EXERCISE BRIEF:
Beginning with the first line below, please repeat the material exactly, ending with the line that includes "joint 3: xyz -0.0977".

————————

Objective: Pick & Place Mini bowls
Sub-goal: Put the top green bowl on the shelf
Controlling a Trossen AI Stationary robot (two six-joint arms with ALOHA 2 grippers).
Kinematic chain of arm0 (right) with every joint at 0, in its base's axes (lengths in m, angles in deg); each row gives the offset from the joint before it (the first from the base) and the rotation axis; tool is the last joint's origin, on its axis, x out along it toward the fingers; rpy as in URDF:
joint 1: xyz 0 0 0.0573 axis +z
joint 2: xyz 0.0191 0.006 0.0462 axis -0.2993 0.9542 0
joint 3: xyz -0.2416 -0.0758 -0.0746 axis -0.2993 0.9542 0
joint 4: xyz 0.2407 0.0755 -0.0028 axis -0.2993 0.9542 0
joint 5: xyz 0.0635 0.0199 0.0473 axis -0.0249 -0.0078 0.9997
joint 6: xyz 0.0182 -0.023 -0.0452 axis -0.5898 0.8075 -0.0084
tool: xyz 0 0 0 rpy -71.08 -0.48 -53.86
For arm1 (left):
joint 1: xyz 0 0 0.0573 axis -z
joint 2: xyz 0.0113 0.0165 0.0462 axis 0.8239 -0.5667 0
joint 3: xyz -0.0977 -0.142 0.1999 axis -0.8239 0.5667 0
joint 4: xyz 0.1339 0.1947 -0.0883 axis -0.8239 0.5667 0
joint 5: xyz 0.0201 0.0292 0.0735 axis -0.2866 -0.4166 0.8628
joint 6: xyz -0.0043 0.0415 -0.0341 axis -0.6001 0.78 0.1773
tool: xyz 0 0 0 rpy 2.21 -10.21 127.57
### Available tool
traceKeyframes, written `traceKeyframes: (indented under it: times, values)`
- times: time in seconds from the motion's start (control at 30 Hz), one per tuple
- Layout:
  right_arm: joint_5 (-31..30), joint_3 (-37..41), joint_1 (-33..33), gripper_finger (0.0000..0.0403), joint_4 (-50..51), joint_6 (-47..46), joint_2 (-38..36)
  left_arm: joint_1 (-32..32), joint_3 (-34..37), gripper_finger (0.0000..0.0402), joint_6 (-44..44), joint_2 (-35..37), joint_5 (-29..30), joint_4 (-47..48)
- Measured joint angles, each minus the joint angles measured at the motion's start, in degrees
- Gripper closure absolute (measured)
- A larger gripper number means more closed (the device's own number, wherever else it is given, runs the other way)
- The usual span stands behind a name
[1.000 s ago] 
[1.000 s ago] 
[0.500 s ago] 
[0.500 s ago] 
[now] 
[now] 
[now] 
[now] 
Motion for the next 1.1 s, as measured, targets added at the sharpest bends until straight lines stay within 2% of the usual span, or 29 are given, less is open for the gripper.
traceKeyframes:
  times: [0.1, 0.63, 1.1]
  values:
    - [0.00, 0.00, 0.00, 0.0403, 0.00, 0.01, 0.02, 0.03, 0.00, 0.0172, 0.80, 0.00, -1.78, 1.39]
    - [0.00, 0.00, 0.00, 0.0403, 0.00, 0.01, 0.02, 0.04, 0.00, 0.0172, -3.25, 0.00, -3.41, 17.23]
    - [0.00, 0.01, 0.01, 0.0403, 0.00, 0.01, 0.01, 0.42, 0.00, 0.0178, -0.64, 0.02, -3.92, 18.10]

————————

REPLY:
Objective: Pick & Place Mini bowls
Sub-goal: Put the top green bowl on the shelf
Controlling a Trossen AI Stationary robot (two six-joint arms with ALOHA 2 grippers).
Kinematic chain of arm0 (right) with every joint at 0, in its base's axes (lengths in m, angles in deg); each row gives the offset from the joint before it (the first from the base) and the rotation axis; tool is the last joint's origin, on its axis, x out along it toward the fingers; rpy as in URDF:
joint 1: xyz 0 0 0.0573 axis +z
joint 2: xyz 0.0191 0.006 0.0462 axis -0.2993 0.9542 0
joint 3: xyz -0.2416 -0.0758 -0.0746 axis -0.2993 0.9542 0
joint 4: xyz 0.2407 0.0755 -0.0028 axis -0.2993 0.9542 0
joint 5: xyz 0.0635 0.0199 0.0473 axis -0.0249 -0.0078 0.9997
joint 6: xyz 0.0182 -0.023 -0.0452 axis -0.5898 0.8075 -0.0084
tool: xyz 0 0 0 rpy -71.08 -0.48 -53.86
For arm1 (left):
joint 1: xyz 0 0 0.0573 axis -z
joint 2: xyz 0.0113 0.0165 0.0462 axis 0.8239 -0.5667 0
joint 3: xyz -0.0977 -0.142 0.1999 axis -0.8239 0.5667 0

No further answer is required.